Some of those involved in the negotiations expressed optimism that a meeting scheduled for today could resolve the remaining issues. But BellSouth Corp. Vice President R.L. Mickey McGuire, in a draft memo circulated Thursday, said the sides remain at odds on the preconditions to the Bells providing long-distance service and whether they must form a separate unit to market such service, among other issues. McGuire also said in the memo that telephone rate regulation and issues concerning the terms of competition between telephone and cable companies have not been fully resolved.

“We are down to the final hours unless there is an agreement on new language,” Bill McCloskey, a spokesman for the Baby Bells’ task force, said before the Wednesday meeting.
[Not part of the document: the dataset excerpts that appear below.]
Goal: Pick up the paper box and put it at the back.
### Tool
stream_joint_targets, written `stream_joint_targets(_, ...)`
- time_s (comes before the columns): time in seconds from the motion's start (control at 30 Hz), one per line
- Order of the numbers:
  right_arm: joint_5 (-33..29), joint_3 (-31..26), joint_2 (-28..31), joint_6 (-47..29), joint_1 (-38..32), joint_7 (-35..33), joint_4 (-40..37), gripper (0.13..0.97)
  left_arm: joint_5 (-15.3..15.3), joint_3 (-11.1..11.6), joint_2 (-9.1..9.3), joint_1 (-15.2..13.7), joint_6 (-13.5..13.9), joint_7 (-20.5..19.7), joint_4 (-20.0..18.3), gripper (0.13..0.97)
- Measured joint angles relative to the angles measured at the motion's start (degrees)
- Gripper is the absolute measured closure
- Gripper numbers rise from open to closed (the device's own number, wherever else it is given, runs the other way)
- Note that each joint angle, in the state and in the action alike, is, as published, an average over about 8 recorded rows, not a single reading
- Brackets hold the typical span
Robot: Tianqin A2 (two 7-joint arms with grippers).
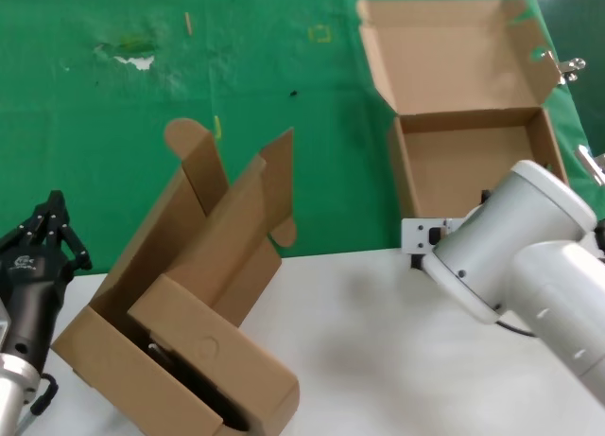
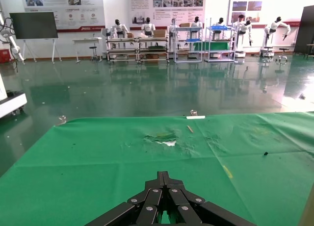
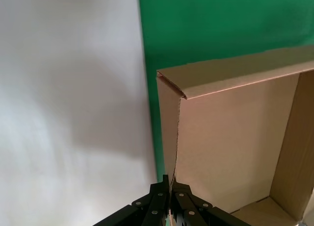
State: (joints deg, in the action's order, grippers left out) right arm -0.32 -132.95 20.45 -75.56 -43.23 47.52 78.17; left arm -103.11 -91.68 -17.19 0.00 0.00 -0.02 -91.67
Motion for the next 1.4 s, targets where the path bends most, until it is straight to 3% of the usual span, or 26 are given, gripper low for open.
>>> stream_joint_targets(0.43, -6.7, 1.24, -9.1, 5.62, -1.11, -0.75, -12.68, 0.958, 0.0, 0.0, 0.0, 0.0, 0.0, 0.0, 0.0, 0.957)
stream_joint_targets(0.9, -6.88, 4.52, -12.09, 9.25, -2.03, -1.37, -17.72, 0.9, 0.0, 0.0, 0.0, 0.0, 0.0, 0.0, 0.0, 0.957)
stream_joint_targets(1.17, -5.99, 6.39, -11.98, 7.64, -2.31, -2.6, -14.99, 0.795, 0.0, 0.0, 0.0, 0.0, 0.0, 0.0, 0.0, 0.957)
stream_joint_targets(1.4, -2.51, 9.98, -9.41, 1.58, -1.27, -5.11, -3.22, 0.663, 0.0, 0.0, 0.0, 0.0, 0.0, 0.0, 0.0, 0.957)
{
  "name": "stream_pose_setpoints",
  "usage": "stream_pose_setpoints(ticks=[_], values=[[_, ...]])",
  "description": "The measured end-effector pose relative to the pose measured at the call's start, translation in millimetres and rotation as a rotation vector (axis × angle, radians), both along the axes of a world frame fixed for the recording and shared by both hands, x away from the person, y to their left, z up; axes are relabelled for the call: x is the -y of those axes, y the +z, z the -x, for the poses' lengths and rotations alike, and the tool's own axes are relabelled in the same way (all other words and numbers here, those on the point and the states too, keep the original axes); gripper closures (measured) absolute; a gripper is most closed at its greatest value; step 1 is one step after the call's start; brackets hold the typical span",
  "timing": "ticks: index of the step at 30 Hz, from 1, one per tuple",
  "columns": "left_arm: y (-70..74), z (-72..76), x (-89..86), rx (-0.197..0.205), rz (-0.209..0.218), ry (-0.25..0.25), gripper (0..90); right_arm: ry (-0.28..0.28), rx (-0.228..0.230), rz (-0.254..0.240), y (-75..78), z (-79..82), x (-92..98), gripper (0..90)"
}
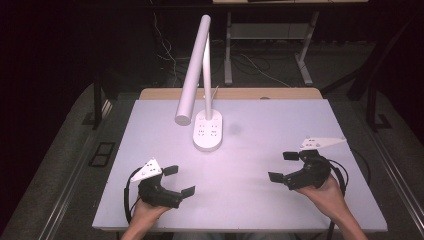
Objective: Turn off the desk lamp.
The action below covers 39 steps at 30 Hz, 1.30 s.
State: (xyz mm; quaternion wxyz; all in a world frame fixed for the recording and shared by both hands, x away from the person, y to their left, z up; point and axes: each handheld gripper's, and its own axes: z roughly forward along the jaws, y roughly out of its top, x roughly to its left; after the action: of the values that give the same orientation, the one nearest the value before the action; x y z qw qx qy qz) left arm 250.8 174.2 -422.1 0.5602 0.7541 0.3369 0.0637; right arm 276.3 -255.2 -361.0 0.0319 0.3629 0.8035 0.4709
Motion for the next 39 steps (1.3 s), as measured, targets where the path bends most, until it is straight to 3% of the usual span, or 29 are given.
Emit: stream_pose_setpoints(ticks=[10,39], values=[[0.0,-0.1,-0.2,0.003,0.002,0.001,0.0,0.021,0.005,0.024,9.8,-16.9,-11.2,0.9],[0.0,0.1,-0.7,-0.001,0.005,0.001,0.0,0.062,-0.013,0.086,15.9,-66.2,-47.7,0.9]])
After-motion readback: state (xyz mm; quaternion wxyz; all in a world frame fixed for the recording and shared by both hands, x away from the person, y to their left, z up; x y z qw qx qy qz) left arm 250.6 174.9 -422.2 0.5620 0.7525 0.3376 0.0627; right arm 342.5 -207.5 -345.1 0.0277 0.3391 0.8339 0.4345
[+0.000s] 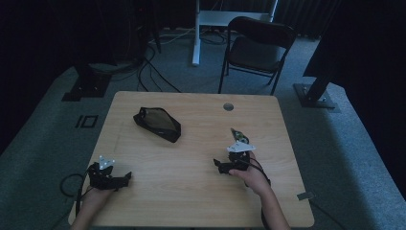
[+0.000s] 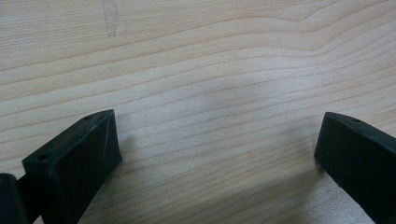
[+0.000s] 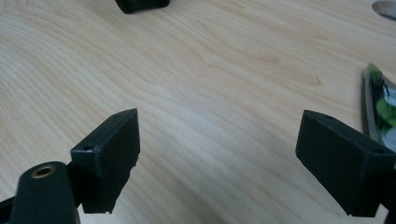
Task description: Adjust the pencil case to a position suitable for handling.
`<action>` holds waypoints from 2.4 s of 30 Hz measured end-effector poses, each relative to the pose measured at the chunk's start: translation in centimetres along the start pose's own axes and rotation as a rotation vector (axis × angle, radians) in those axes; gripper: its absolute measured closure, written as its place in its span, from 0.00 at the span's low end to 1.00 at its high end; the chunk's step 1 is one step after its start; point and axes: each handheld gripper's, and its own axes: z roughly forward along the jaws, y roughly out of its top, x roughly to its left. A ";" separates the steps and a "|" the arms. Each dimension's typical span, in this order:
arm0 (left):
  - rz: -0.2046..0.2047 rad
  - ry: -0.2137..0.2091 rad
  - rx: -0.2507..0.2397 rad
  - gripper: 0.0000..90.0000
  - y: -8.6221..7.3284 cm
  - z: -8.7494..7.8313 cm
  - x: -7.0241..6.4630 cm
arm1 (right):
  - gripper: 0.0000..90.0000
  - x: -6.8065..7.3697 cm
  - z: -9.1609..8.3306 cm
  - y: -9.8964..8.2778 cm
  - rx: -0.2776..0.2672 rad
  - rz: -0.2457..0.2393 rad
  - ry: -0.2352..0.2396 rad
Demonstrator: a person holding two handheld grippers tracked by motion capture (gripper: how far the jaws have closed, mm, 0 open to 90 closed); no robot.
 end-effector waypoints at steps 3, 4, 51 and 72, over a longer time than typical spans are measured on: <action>0.000 0.000 0.000 0.00 0.0 0.0 0.0 | 0.15 0.1 0.5 0.5 -0.007 0.001 0.006; 0.000 0.000 0.000 0.00 0.0 0.0 0.0 | 0.15 0.1 0.6 0.6 -0.008 -0.004 0.009; 0.003 -0.003 0.001 0.00 0.0 0.0 0.0 | 0.17 3.3 7.0 7.9 -0.090 -0.048 0.113; 0.003 -0.004 0.000 0.00 0.0 0.0 0.0 | 0.36 4.1 9.8 10.0 -0.111 -0.067 0.110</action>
The stakes are high for the nation as well as the Clinton Administration. In a recent briefing paper produced by the President’s Council of Economic Advisers, officials say legislative reform of the $300-billion telecommunications industry would boost America’s global competitiveness and produce 1.4 million jobs by 2003.

The rapid convergence of television, computers and telephones promises to transform the way Americans live, work and communicate, the council said. The high expectations for such an electronic network were dramatized last month in the federal government’s first auction of the airwaves, when investor enthusiasm drove bids to a startling total of $833 million for licenses to offer new wireless communications services.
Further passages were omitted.